---------- Record extracts

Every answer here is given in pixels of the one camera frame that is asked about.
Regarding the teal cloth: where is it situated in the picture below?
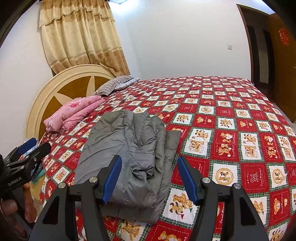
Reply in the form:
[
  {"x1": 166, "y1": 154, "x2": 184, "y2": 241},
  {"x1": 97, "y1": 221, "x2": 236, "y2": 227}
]
[{"x1": 30, "y1": 162, "x2": 46, "y2": 186}]

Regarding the red printed bedsheet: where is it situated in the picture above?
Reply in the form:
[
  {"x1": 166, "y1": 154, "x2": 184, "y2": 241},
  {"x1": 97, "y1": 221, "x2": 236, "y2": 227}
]
[{"x1": 38, "y1": 76, "x2": 296, "y2": 241}]

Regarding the dark wooden door frame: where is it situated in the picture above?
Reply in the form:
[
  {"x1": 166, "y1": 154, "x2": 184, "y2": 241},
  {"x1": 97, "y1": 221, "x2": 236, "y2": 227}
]
[{"x1": 236, "y1": 3, "x2": 275, "y2": 102}]

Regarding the pink folded blanket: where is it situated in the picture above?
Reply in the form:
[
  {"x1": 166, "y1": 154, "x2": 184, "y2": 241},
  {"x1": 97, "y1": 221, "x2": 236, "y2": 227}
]
[{"x1": 43, "y1": 96, "x2": 104, "y2": 133}]

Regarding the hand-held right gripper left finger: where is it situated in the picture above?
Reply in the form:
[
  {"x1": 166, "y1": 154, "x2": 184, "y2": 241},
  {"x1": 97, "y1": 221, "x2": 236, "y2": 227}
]
[{"x1": 30, "y1": 155, "x2": 122, "y2": 241}]

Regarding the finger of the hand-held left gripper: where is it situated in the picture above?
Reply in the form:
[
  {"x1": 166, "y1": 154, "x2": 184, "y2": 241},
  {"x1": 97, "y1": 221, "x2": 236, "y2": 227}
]
[
  {"x1": 17, "y1": 137, "x2": 37, "y2": 154},
  {"x1": 14, "y1": 142, "x2": 52, "y2": 169}
]

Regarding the red paper door decoration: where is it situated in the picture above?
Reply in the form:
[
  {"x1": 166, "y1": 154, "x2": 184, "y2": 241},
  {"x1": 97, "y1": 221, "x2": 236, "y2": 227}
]
[{"x1": 277, "y1": 28, "x2": 290, "y2": 46}]

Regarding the cream wooden headboard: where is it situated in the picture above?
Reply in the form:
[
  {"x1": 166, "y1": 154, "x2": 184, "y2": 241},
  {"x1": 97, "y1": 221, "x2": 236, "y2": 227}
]
[{"x1": 26, "y1": 64, "x2": 116, "y2": 139}]

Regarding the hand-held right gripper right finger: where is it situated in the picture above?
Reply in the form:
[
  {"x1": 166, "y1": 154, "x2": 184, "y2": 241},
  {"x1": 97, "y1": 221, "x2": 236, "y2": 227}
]
[{"x1": 177, "y1": 156, "x2": 270, "y2": 241}]

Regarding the beige patterned curtain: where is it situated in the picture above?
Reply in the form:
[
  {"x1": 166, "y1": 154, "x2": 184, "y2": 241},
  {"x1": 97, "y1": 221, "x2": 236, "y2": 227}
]
[{"x1": 39, "y1": 0, "x2": 130, "y2": 77}]

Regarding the brown wooden door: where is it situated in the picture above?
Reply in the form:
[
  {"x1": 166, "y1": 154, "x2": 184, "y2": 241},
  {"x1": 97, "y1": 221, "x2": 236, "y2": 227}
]
[{"x1": 268, "y1": 13, "x2": 296, "y2": 121}]

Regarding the pale blue patterned pillow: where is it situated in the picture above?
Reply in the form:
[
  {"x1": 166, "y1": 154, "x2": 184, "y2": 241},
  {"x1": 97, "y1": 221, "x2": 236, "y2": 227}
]
[{"x1": 114, "y1": 78, "x2": 140, "y2": 91}]

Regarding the person's left hand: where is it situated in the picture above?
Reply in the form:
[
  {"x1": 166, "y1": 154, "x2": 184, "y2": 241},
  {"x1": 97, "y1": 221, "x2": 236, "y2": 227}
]
[{"x1": 23, "y1": 183, "x2": 38, "y2": 224}]

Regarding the grey puffer jacket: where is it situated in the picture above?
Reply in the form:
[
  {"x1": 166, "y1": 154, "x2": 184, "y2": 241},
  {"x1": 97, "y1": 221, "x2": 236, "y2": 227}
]
[{"x1": 73, "y1": 110, "x2": 182, "y2": 225}]

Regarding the striped pillow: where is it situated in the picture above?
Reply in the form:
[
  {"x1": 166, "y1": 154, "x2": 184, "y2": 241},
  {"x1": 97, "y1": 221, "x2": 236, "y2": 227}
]
[{"x1": 94, "y1": 75, "x2": 135, "y2": 96}]

--------------------

■ To do ■
Set down all of the entries exactly as they appear, but keep the images out.

■ Output for this exercise ■
Every answer here is given in pixels of the one camera frame that is asked about.
Regarding the teal cloth: where is it situated in the picture below?
Reply in the form:
[
  {"x1": 166, "y1": 154, "x2": 184, "y2": 241},
  {"x1": 97, "y1": 221, "x2": 236, "y2": 227}
]
[{"x1": 30, "y1": 162, "x2": 46, "y2": 186}]

Regarding the red printed bedsheet: where is it situated in the picture above?
Reply in the form:
[
  {"x1": 166, "y1": 154, "x2": 184, "y2": 241},
  {"x1": 97, "y1": 221, "x2": 236, "y2": 227}
]
[{"x1": 38, "y1": 76, "x2": 296, "y2": 241}]

Regarding the dark wooden door frame: where is it situated in the picture above?
Reply in the form:
[
  {"x1": 166, "y1": 154, "x2": 184, "y2": 241},
  {"x1": 97, "y1": 221, "x2": 236, "y2": 227}
]
[{"x1": 236, "y1": 3, "x2": 275, "y2": 102}]

Regarding the pink folded blanket: where is it situated in the picture above?
Reply in the form:
[
  {"x1": 166, "y1": 154, "x2": 184, "y2": 241},
  {"x1": 97, "y1": 221, "x2": 236, "y2": 227}
]
[{"x1": 43, "y1": 96, "x2": 104, "y2": 133}]

Regarding the hand-held right gripper left finger: where is it situated in the picture above?
Reply in the form:
[
  {"x1": 166, "y1": 154, "x2": 184, "y2": 241},
  {"x1": 97, "y1": 221, "x2": 236, "y2": 227}
]
[{"x1": 30, "y1": 155, "x2": 122, "y2": 241}]

Regarding the finger of the hand-held left gripper: where is it situated in the picture above?
Reply in the form:
[
  {"x1": 166, "y1": 154, "x2": 184, "y2": 241},
  {"x1": 97, "y1": 221, "x2": 236, "y2": 227}
]
[
  {"x1": 17, "y1": 137, "x2": 37, "y2": 154},
  {"x1": 14, "y1": 142, "x2": 52, "y2": 169}
]

Regarding the red paper door decoration: where is it situated in the picture above?
Reply in the form:
[
  {"x1": 166, "y1": 154, "x2": 184, "y2": 241},
  {"x1": 97, "y1": 221, "x2": 236, "y2": 227}
]
[{"x1": 277, "y1": 28, "x2": 290, "y2": 46}]

Regarding the cream wooden headboard: where is it situated in the picture above?
Reply in the form:
[
  {"x1": 166, "y1": 154, "x2": 184, "y2": 241},
  {"x1": 97, "y1": 221, "x2": 236, "y2": 227}
]
[{"x1": 26, "y1": 64, "x2": 116, "y2": 139}]

Regarding the hand-held right gripper right finger: where is it situated in the picture above?
Reply in the form:
[
  {"x1": 166, "y1": 154, "x2": 184, "y2": 241},
  {"x1": 97, "y1": 221, "x2": 236, "y2": 227}
]
[{"x1": 177, "y1": 156, "x2": 270, "y2": 241}]

Regarding the beige patterned curtain: where is it situated in the picture above?
Reply in the form:
[
  {"x1": 166, "y1": 154, "x2": 184, "y2": 241},
  {"x1": 97, "y1": 221, "x2": 236, "y2": 227}
]
[{"x1": 39, "y1": 0, "x2": 130, "y2": 77}]

Regarding the brown wooden door: where is it situated in the picture above?
Reply in the form:
[
  {"x1": 166, "y1": 154, "x2": 184, "y2": 241},
  {"x1": 97, "y1": 221, "x2": 236, "y2": 227}
]
[{"x1": 268, "y1": 13, "x2": 296, "y2": 121}]

Regarding the pale blue patterned pillow: where is it situated in the picture above?
Reply in the form:
[
  {"x1": 166, "y1": 154, "x2": 184, "y2": 241},
  {"x1": 97, "y1": 221, "x2": 236, "y2": 227}
]
[{"x1": 114, "y1": 78, "x2": 140, "y2": 91}]

Regarding the person's left hand: where is it situated in the picture above?
Reply in the form:
[
  {"x1": 166, "y1": 154, "x2": 184, "y2": 241},
  {"x1": 97, "y1": 221, "x2": 236, "y2": 227}
]
[{"x1": 23, "y1": 183, "x2": 38, "y2": 224}]

Regarding the grey puffer jacket: where is it situated in the picture above?
Reply in the form:
[
  {"x1": 166, "y1": 154, "x2": 184, "y2": 241},
  {"x1": 97, "y1": 221, "x2": 236, "y2": 227}
]
[{"x1": 73, "y1": 110, "x2": 182, "y2": 225}]

Regarding the striped pillow: where is it situated in the picture above?
Reply in the form:
[
  {"x1": 166, "y1": 154, "x2": 184, "y2": 241},
  {"x1": 97, "y1": 221, "x2": 236, "y2": 227}
]
[{"x1": 94, "y1": 75, "x2": 135, "y2": 96}]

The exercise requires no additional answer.